My method has been simple: ideally twice a day, ideally 12 hours apart (ideally, because I am human after all), I take a look at the first page of one Ravelry's search algorithms, Hot Right Now. There are 48 patterns on the first page, representing the patterns that are getting the most attention at that time on Ravelry. Within those 48 patterns, I've broken down my analysis into five different classifications: Garment Type, Fabric Type, Yarn Type, Color, and whether or not the item is on a model. After collating all this information every two weeks, I'll present an analysis of where things stand in knitting design in that timeframe, and how it compares to previous analyses. With this information, I hope to get a sense of where trends are shifting in the knitting world, thus enabling myself and other designers to best use the resources available to us and further make our way in the industry. (God, the academic language, it just comes right back, doesn't it?)

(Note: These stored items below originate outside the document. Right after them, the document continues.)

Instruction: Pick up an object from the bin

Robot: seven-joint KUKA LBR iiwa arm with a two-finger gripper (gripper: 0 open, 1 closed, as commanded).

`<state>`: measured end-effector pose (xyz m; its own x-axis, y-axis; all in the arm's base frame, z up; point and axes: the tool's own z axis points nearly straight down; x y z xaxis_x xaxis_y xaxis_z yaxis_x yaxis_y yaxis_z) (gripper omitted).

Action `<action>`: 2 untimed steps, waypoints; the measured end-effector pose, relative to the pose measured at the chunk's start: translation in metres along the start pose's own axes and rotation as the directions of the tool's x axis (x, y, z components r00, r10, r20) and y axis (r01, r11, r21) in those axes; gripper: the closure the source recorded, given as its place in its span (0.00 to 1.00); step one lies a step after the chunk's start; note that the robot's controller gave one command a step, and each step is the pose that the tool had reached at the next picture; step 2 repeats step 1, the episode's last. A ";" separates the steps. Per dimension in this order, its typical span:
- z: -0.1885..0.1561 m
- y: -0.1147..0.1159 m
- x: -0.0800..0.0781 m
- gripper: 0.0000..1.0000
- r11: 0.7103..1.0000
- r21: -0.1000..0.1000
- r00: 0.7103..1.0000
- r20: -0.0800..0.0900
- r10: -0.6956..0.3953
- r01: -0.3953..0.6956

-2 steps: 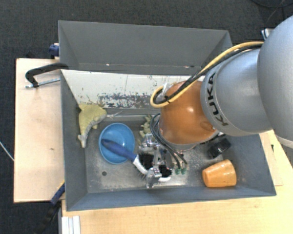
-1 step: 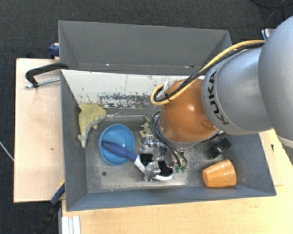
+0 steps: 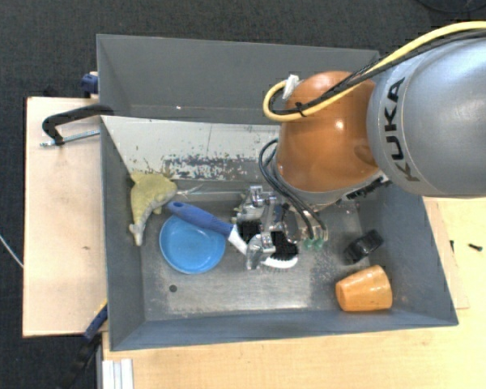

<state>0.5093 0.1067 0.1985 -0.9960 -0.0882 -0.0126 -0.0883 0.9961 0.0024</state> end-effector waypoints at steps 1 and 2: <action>-0.105 0.009 -0.017 1.00 0.956 0.000 0.956 -0.002 -0.295 0.295; -0.105 0.009 -0.017 1.00 0.956 0.000 0.956 -0.002 -0.295 0.295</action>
Offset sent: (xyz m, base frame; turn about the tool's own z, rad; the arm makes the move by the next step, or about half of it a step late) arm 0.0128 0.0086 0.1026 -0.2990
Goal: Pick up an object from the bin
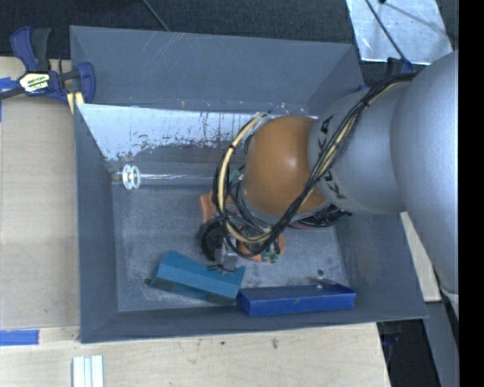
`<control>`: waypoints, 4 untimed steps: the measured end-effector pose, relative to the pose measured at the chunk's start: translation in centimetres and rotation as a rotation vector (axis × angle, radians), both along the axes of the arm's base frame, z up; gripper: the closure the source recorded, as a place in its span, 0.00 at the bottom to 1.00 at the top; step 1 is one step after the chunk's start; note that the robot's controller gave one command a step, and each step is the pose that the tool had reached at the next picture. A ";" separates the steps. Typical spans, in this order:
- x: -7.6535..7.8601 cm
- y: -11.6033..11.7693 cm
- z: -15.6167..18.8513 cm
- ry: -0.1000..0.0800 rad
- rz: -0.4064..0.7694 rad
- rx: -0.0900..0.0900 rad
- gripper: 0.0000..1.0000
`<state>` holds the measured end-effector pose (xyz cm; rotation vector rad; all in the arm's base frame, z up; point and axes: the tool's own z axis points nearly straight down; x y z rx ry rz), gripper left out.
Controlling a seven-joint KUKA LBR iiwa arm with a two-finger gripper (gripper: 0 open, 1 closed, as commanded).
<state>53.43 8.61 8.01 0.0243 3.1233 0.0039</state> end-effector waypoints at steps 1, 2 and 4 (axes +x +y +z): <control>0.0 0.0 0.0 0.000 0.000 0.000 1.00; -1.8 4.6 10.7 0.017 0.005 -0.002 1.00; -1.8 4.0 14.8 0.021 -0.007 -0.003 1.00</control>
Offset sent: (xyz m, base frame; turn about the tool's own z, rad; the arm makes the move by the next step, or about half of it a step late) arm -0.0186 0.0459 0.1066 -0.0036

I'm definitely interested in as much feedback as possible; are there further analyses you'd like to see? Things you'd change? I'm personally thinking about splitting a few garment categories further down into their component parts (neck accessories is the big one I'd like to split, but that gets into very semantic territory), and am open to further discussion. I've also taken screenshots of the page each time I've accessed the data, and so would be able to go back and look into things further. I'm interested in eventually incorporating knit vs. crochet, yarn weight, yardage, date published, price, and a few other factors, but I'm also trying to be realistic about the time commitment! I'll most definitely take into consideration any suggestions, though, and welcome them.

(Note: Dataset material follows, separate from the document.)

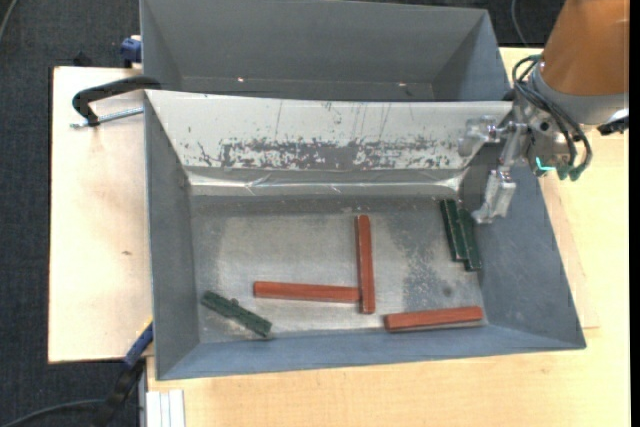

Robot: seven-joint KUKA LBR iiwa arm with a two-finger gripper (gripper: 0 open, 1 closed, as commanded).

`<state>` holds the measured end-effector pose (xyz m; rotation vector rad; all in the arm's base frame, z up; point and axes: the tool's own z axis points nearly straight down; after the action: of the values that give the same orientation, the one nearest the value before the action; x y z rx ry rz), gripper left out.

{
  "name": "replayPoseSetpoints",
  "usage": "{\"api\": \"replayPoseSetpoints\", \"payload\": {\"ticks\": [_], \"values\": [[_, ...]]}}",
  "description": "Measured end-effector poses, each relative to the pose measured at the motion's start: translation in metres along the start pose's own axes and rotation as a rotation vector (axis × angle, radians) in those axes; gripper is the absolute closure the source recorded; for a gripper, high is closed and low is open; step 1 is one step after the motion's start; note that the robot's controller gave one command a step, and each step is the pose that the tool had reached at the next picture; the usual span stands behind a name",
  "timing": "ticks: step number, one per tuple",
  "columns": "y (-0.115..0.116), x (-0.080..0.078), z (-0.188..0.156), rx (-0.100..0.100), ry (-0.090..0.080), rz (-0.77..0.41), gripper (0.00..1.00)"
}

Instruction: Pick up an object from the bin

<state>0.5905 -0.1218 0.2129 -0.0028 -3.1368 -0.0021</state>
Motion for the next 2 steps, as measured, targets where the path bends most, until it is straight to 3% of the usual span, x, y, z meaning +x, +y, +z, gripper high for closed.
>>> {"api": "replayPoseSetpoints", "payload": {"ticks": [1,2], "values": [[0.038,0.082,0.091,-0.001,0.001,-0.237,0.0],[0.115,0.064,0.143,-0.001,-0.006,-0.361,0.0]]}}
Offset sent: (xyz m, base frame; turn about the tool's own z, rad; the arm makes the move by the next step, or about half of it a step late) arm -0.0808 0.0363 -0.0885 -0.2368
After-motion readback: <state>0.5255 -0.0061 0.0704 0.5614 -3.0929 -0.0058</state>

Without further ado, then, here's the first two weeks of The Stock(inette) Market!
On those garment types that do appear on the graph, neck accessories (scarves, shawls, and wraps) are still incredibly strong, following a trend that's been going for at least three years at this point. There was a large spike in the last week due to the release of Quince & Co.'s Scarves Etc. 2013, a collection of 17 scarves, shawls, and cowls. Garments took a bit of a backseat due to this spike and dropped accordingly. Homegoods, hats, and socks remained relatively steady.
Fabric type is determined by what I feel to be the prevailing motif of the item. Lace continues strong, a trend that started right about when shawls did. Textured knits, however, ranging from simple garter stitch to slip stitches and knit-purl combinations, climbed over the weeks due to a strong presence in the Q&C Scarves, Etc. 2013. Colorwork (defined as anything with more than one color, be it stripes, stranding, intarsia, colorblocking, and so on) rose steadily, but didn't have a huge presence in either Knitty or Q&C. I'm interested to see where that one goes! Cables and stockinette were steady in the background, with some popular and well-loved patterns (the Featherweight cardigan and Aidez, for example) staying on the front page consistently.

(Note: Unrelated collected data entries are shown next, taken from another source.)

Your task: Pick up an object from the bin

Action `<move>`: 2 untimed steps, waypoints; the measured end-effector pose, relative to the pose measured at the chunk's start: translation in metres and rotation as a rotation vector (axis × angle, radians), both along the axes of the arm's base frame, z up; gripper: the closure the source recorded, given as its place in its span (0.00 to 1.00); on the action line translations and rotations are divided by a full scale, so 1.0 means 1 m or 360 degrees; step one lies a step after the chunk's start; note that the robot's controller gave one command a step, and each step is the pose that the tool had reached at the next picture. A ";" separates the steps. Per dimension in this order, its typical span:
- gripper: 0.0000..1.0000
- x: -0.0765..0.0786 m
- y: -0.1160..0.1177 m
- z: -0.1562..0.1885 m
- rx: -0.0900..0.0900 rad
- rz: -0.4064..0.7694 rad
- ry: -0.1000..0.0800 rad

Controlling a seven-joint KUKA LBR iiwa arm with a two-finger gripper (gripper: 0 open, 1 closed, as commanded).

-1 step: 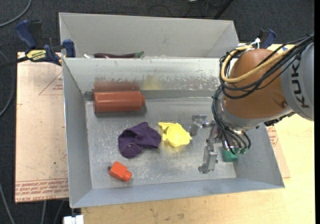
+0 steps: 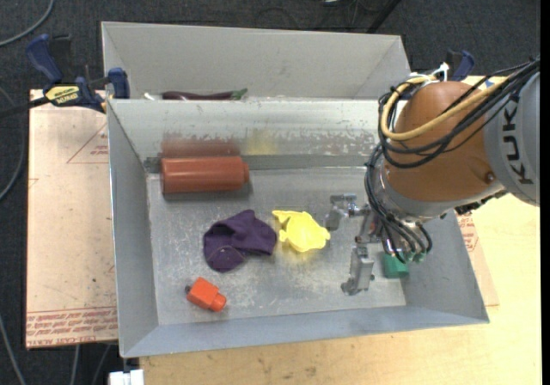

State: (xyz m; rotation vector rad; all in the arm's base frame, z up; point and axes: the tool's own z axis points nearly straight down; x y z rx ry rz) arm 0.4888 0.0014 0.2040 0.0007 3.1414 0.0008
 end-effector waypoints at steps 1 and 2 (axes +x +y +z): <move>0.00 0.025 0.028 -0.029 0.0000 -0.0075 -0.0005; 0.00 0.023 0.059 -0.079 0.0002 0.0026 -0.0003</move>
Offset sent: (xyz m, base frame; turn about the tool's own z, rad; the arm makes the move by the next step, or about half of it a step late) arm 0.0174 0.0732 -0.1047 -0.0695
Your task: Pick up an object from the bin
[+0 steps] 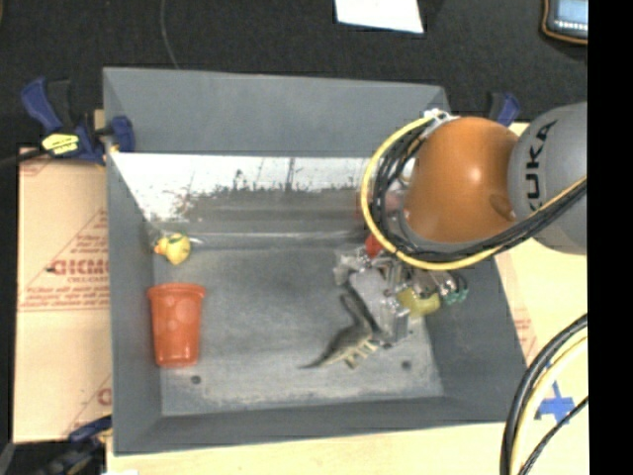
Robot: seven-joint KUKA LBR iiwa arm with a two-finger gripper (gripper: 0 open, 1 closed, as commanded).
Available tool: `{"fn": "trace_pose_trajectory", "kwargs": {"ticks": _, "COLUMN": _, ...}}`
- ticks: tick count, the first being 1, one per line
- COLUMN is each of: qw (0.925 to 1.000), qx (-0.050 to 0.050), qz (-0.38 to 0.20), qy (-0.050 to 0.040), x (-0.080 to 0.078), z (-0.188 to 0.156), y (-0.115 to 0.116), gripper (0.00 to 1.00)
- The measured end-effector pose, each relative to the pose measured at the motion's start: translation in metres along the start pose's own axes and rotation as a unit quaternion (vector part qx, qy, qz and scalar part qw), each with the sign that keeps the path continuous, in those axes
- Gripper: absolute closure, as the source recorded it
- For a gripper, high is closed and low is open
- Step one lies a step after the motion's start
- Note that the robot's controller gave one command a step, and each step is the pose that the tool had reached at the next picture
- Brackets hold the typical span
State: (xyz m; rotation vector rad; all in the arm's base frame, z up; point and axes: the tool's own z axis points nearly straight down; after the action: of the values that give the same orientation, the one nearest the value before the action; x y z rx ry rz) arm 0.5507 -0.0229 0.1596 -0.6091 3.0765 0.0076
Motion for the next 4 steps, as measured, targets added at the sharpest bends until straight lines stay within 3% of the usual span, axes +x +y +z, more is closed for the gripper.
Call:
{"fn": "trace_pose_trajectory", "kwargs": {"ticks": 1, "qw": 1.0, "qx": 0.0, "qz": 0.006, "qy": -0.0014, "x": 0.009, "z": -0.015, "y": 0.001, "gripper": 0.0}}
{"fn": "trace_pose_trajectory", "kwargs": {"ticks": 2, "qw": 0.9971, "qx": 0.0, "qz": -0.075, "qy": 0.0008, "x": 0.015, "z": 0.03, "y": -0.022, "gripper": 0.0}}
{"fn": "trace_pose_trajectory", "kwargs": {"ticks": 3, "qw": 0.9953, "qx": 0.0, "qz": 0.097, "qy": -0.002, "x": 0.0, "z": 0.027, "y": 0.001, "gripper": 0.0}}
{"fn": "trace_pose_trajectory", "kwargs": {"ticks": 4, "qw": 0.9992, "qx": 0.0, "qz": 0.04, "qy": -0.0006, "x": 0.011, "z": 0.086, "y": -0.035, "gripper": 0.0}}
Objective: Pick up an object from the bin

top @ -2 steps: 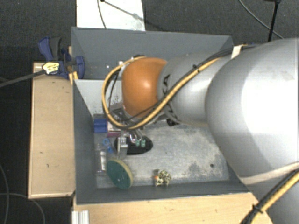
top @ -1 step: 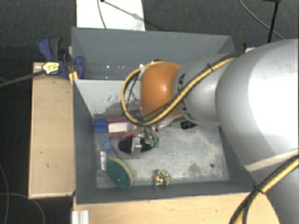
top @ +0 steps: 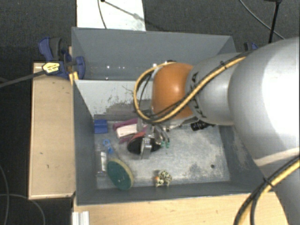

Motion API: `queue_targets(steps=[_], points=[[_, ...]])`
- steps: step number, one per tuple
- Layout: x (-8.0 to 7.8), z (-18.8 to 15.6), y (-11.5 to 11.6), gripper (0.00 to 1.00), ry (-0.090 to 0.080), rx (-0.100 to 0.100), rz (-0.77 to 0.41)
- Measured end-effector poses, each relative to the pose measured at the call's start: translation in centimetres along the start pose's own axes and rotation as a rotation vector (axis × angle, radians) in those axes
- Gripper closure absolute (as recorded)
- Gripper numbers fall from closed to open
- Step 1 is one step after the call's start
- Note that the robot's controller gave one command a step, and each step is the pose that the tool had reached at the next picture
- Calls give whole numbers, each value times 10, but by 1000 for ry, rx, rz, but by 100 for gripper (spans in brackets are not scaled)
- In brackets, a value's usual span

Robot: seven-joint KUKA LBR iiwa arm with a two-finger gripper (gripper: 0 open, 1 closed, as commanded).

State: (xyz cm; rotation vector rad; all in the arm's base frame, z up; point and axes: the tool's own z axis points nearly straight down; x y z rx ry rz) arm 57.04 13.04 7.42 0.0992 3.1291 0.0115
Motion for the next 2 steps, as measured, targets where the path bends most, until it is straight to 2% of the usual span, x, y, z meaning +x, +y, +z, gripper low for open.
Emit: queue_targets(steps=[1,2], points=[[-1,-2,2,100,-5,-1,-1],[-5,-128,3,100,1,4,-3]])
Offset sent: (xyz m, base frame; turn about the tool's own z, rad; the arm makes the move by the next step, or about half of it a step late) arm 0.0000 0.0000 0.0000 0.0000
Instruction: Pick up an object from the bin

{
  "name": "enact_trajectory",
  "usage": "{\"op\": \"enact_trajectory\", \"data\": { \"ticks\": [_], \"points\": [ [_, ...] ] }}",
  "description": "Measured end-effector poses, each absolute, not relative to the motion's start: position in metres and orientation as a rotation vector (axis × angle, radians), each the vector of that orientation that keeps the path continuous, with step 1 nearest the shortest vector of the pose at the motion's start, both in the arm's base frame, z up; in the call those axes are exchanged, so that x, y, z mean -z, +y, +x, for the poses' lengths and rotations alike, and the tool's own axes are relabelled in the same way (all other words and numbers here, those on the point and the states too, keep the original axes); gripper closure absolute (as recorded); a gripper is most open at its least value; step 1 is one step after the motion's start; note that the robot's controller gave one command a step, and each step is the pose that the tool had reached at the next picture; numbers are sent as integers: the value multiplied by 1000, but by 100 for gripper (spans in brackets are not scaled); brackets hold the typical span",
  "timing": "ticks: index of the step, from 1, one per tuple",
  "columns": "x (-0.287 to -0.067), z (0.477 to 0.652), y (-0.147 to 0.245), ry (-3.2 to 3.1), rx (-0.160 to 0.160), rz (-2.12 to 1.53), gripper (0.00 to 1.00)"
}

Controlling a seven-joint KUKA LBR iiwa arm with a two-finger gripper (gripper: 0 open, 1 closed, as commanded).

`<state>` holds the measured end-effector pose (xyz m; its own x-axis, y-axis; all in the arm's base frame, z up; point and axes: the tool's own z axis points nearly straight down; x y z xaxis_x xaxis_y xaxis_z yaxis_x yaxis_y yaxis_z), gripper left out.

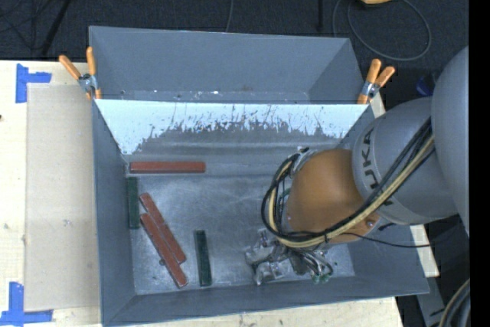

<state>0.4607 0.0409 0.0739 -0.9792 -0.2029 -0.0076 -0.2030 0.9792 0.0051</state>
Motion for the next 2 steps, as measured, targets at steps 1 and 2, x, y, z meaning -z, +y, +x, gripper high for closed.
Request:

The last option I explored was whether or not the item was modeled by a person. Most discussions of how best to photograph your patterns encourage doing so on a person, but approximately 1/5-1/3 of patterns were without a human model. Quite a number were pictured on a dressform or similar set-up, however, so that might be something I track in the future. An interesting aside is the dips below the trendline on the weekends; far fewer patterns were modeled during those times. Something to keep an eye on!
So, to sum up, shawls/scarves/wraps and lace remain strong, with a rise in 2 or more color patterns and texture. Semi-solids and solids still rule the yarn market, partly thanks to the Quince & Co. Scarves, Etc. 2013 and the most recent Knitty. Green is down, and reds and neutrals are up. Where do you think things will go in the next few weeks?